_WORK REQUIRED:_
Please copy out the entries below exactly, beginning with the line that contains "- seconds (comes" and ending with the line that contains "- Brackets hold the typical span", and include nothing outside that span.

---------- ENTRIES SUPPLIED ----------

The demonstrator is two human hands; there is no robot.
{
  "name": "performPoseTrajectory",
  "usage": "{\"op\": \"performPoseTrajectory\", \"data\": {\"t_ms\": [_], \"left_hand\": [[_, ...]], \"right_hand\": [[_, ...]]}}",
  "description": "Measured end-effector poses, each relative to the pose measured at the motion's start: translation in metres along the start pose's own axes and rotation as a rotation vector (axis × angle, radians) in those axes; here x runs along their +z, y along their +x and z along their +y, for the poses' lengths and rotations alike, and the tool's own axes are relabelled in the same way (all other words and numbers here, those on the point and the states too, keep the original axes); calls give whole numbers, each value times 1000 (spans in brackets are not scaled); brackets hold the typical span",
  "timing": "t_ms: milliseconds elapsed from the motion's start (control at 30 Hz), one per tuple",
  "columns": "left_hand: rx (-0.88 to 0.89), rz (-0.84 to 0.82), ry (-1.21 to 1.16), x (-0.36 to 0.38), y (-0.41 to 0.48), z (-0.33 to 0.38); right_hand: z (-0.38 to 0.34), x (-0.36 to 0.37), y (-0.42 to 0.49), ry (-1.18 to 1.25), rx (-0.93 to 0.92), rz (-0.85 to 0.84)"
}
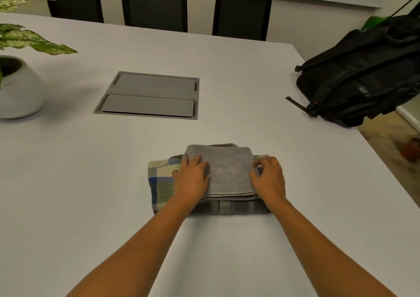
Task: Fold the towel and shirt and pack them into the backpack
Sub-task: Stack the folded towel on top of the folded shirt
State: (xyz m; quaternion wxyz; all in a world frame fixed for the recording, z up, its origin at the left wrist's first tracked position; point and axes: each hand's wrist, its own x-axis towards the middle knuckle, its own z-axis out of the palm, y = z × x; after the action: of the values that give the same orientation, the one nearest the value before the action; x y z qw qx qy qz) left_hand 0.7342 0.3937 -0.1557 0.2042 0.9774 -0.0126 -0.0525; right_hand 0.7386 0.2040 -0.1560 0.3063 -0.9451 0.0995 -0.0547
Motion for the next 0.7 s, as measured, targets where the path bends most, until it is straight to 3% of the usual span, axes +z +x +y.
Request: {"op": "performPoseTrajectory", "data": {"t_ms": [67,133,267,367,700], "left_hand": [[32,16,138,8,-1,1],[103,64,232,12,1,-1],[149,-76,226,25,14,-8],[128,-152,248,36,18,-17],[-6,-105,233,43,0,0]], "right_hand": [[-2,3,-8,-66,-111,86],[-13,10,-19,-177,-204,70],[-15,39,-38,-476,-165,-237],[2,55,-40,-470,-211,-314],[28,44,11,-420,-462,-537]]}}
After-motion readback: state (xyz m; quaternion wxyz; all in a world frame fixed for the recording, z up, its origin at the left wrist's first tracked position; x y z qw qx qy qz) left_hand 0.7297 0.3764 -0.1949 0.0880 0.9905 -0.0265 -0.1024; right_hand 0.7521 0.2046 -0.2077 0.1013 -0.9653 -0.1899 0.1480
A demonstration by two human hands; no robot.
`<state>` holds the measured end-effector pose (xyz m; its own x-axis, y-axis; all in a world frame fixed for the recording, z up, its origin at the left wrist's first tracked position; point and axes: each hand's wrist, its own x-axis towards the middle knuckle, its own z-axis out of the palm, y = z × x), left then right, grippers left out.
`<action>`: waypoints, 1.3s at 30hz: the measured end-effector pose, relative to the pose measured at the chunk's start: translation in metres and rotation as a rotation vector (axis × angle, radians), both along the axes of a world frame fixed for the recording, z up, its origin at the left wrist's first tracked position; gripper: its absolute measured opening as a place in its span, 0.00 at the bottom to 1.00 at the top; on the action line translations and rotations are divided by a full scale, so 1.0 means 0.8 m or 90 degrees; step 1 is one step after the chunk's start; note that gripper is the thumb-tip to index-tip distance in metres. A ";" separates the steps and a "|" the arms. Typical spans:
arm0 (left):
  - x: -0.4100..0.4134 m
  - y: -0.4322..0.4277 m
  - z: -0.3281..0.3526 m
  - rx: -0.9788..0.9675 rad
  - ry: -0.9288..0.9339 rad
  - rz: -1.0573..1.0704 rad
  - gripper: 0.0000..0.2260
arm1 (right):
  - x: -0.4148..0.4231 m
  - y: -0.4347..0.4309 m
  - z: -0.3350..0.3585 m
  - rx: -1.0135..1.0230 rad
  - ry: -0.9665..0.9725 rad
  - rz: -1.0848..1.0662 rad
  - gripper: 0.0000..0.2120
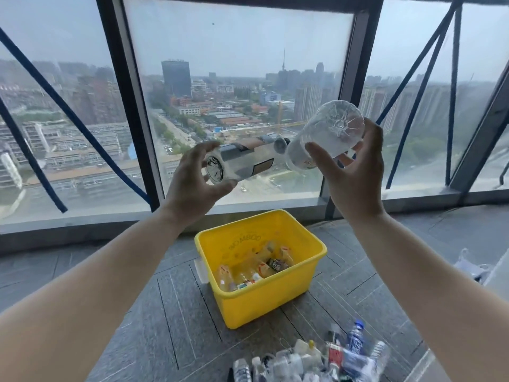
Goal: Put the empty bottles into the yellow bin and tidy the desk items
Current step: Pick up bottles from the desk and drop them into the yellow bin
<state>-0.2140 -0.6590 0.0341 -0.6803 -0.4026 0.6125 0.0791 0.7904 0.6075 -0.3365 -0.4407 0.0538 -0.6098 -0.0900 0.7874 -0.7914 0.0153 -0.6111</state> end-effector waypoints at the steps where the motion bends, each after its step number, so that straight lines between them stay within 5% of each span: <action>1: -0.020 -0.012 0.000 -0.033 -0.081 0.026 0.37 | -0.025 -0.013 -0.009 0.041 -0.018 0.001 0.39; 4: -0.063 -0.043 -0.015 -0.076 -0.442 0.178 0.43 | -0.088 -0.042 -0.062 0.340 -0.279 -0.051 0.51; 6: -0.076 -0.057 -0.035 -0.060 -0.499 0.170 0.44 | -0.102 -0.045 -0.099 0.424 -0.410 -0.066 0.52; 14: -0.029 -0.016 -0.056 -0.128 -0.463 0.142 0.37 | -0.075 0.011 -0.129 0.514 -0.449 -0.057 0.37; 22: 0.082 0.071 -0.036 -0.140 -0.353 0.054 0.37 | 0.029 0.105 -0.106 0.511 -0.404 -0.045 0.34; 39: 0.231 0.433 0.006 -0.022 -0.167 -0.197 0.30 | 0.291 0.463 -0.034 0.438 -0.165 -0.180 0.26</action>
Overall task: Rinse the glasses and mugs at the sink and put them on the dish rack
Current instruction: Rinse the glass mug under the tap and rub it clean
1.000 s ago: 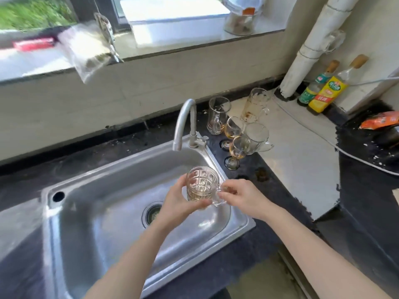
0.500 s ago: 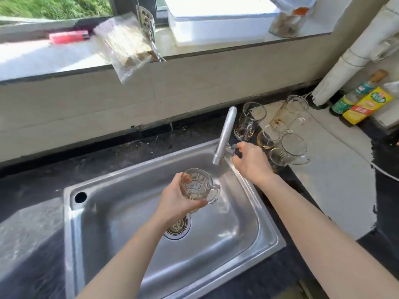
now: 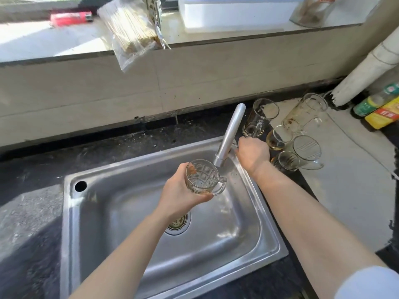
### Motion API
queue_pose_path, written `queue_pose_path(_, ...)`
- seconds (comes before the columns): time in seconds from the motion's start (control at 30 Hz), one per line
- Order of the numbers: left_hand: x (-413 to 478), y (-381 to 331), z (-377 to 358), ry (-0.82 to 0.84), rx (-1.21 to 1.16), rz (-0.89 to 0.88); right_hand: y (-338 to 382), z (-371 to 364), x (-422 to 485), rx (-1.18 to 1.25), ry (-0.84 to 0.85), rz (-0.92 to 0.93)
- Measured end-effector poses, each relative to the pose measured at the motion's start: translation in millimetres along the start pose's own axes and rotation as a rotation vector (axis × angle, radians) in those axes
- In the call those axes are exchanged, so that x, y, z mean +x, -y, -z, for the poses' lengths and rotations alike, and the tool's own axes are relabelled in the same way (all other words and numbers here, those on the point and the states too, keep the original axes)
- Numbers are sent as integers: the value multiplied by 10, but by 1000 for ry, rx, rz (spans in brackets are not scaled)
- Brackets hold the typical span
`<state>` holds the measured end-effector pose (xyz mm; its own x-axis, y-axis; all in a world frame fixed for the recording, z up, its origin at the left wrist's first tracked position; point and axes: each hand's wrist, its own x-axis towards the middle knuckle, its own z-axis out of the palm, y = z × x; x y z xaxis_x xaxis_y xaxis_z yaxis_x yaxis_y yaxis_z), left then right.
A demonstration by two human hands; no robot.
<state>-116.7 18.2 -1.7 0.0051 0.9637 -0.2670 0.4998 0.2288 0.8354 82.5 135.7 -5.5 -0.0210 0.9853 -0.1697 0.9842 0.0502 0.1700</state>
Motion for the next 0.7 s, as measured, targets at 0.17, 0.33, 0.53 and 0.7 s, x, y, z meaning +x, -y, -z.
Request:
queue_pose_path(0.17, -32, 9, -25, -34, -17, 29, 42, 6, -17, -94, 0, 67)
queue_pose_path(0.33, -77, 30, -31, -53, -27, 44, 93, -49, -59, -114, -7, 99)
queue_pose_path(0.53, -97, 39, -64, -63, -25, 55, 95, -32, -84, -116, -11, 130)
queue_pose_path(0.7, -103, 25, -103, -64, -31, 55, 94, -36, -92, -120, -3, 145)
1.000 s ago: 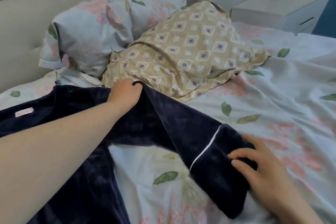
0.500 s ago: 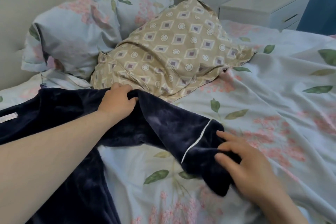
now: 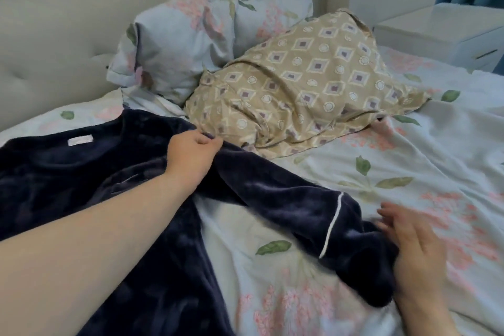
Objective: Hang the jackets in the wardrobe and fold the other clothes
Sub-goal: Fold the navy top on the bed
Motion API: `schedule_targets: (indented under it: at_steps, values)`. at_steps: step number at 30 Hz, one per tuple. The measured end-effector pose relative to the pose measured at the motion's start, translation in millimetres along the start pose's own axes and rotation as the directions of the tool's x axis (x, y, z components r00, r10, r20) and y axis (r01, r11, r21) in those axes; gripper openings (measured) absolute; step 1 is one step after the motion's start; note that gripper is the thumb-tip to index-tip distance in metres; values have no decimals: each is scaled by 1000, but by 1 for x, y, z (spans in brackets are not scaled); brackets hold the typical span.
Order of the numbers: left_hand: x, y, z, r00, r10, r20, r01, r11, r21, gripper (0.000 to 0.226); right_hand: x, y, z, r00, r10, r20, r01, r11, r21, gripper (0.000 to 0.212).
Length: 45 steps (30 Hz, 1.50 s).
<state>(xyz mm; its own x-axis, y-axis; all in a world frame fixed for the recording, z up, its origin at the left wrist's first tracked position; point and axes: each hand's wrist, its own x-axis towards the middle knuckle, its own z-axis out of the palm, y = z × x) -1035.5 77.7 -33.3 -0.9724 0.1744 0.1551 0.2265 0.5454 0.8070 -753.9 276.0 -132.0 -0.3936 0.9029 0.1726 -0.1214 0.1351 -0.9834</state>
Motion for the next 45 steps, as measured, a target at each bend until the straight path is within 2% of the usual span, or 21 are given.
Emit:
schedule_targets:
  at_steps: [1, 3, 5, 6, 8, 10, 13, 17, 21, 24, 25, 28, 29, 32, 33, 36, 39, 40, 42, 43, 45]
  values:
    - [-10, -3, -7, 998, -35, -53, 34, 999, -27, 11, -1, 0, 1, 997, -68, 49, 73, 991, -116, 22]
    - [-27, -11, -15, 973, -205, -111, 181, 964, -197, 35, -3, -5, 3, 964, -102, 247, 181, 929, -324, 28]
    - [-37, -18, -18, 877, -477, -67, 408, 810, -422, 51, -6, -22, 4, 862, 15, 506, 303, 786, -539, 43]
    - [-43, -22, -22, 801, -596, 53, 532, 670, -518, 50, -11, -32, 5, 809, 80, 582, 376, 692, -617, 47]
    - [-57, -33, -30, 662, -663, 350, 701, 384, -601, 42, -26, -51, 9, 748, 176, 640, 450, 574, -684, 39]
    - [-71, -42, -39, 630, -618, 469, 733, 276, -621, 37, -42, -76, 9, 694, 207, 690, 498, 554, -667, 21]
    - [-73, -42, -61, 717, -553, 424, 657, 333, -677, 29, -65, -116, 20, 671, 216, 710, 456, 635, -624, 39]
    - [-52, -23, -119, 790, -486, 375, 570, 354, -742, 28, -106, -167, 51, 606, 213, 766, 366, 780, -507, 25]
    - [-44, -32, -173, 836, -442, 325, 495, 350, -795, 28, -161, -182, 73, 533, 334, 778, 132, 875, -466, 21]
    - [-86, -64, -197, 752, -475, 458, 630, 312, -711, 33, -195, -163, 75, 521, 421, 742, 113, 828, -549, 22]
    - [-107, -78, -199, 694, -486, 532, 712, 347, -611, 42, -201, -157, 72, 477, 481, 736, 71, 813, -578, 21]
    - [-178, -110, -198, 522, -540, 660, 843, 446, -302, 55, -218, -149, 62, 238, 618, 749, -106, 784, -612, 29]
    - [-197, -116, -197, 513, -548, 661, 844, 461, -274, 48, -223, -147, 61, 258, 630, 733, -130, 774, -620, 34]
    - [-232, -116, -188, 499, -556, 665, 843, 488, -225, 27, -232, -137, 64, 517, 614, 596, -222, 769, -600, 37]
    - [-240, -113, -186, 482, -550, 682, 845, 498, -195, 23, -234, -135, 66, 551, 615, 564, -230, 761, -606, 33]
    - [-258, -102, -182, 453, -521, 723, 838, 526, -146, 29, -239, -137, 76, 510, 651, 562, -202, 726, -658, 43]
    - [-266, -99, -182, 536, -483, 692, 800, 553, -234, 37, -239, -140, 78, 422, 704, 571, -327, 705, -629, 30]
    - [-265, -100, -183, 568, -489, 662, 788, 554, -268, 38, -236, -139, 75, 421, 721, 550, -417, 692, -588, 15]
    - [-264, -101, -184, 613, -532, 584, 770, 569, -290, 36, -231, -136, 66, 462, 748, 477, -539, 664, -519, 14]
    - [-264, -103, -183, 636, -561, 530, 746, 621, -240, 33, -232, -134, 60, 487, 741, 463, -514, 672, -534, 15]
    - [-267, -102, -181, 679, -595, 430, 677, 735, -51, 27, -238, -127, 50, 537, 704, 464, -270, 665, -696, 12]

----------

_SOLUTION TO THE PROBLEM:_
- seconds (comes before the columns): time in seconds from the motion's start (control at 30 Hz), one per line
- Order of the numbers: left_hand: x (-413 to 478), y (-381 to 331), z (-377 to 358), ry (-0.82 to 0.84), rx (-1.21 to 1.16), rz (-0.89 to 0.88); right_hand: y (-338 to 382), z (-371 to 364), x (-422 to 485), rx (-1.18 to 1.25), ry (-0.84 to 0.85), rz (-0.92 to 0.93)
- Measured end-effector poses, each relative to the pose measured at the motion's start: translation in millimetres along the start pose's own axes and rotation as a rotation vector (axis × angle, radians) in those axes
- In the call those axes are exchanged, so that x, y, z mean +x, -y, -z, for the poses' lengths and rotations alike, and the tool's own axes are relabelled in the same way (all other words and numbers here, those on the point and the states too, keep the original axes)
- Numbers are sent as integers: the value multiplied by 10, but by 1000 for ry, rx, rz (spans in brackets are not scaled)
- Brackets hold the typical span

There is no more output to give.